Dr. Buckman: The groups discussed the personal aspects of what being an Oncologist actually means, the demands, the burdens, the rewards, the emotional costs, and other topics. Then we edited those discussions, and Megan Cole and William Hurt kindly agreed to present excerpts. So what you're going to see are selections of the words each one originally contributed by a different person at the focus groups, now spoken by Megan and William.

Dr. Baile: We think you'll find the result extremely thoughtful and thought provoking. And we hope it will trigger several, even many discussions and perspectives.

Dr. Buckman: The topics that you will see discussed here are almost certainly things that you've experienced or felt yourself, but perhaps these topics have never really been discussed openly before. We all hope that you'll find the results stimulating and helpful.
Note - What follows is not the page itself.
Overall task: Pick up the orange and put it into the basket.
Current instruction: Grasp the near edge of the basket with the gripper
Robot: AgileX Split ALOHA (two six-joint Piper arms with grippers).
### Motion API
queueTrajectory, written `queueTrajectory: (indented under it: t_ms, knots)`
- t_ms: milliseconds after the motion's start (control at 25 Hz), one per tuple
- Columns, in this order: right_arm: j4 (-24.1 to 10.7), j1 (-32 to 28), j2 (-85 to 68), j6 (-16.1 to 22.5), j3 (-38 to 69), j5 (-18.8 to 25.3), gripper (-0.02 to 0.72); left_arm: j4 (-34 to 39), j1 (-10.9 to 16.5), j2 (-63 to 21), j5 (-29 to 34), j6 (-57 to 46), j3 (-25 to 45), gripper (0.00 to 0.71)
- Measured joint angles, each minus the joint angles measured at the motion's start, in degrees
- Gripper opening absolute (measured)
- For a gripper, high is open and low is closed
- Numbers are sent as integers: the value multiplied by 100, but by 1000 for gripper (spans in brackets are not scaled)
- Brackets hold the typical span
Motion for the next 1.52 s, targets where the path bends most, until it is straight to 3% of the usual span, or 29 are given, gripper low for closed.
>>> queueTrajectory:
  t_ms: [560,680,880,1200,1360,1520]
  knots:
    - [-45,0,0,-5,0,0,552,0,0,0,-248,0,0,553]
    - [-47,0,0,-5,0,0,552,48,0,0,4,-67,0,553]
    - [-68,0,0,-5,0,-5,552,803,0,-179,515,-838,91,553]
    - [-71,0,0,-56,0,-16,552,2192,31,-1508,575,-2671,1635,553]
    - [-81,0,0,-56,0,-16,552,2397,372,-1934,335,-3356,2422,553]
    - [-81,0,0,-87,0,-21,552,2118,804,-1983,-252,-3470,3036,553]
William Hurt: It's four in the afternoon and I'm supposed to take my daughter to her soccer game, but I'm four hours behind and I'm not going to make it. Or my kid's sitting in school, and I was suppose to pick him up, but I'm not going to be able to get there, and then, I'm angry with myself, the place, the schedule, and everybody else. I'm going to get home and then I'm still angry with the place and the patients' schedules.

Megan Cole: I think one of the hardest challenges of this work is time pressures. You know, where we think we know what we should do with each patient. And the problem is we have to see three of them at one time, three patients at one time. And that creates quite a bit of stress and difficulty, at least for myself.

William Hurt: I see a lot of patients and I start at seven in the morning. I go until nine or ten at night, basically without a break. The frustrating part about clinic is not seeing the patients long enough. That's what irritating.

Megan Cole: It's much more draining in many ways time wise for me as well as for others on the staff having to spend a lot more time with these patients who are having trouble accepting that they're dying. It's psychologically draining. I feel guilty or, you know, I, I feel worse that I can't help them because they feel so bad. I feel like I'm not adequately treating the patient.

William Hurt: My wife finally made me start bringing a can of Ensure to the clinic which is with my lunch, because I never use to eat lunch before. And I'm too old to do 7 a.m. to 9 p.m., but I go non stop from eight to six, and I'm constantly behind. And I'm constantly pressured by being behind. There are pressures. There's an external pressure.

Megan Cole: After the kids get to bed then I worry about the patients.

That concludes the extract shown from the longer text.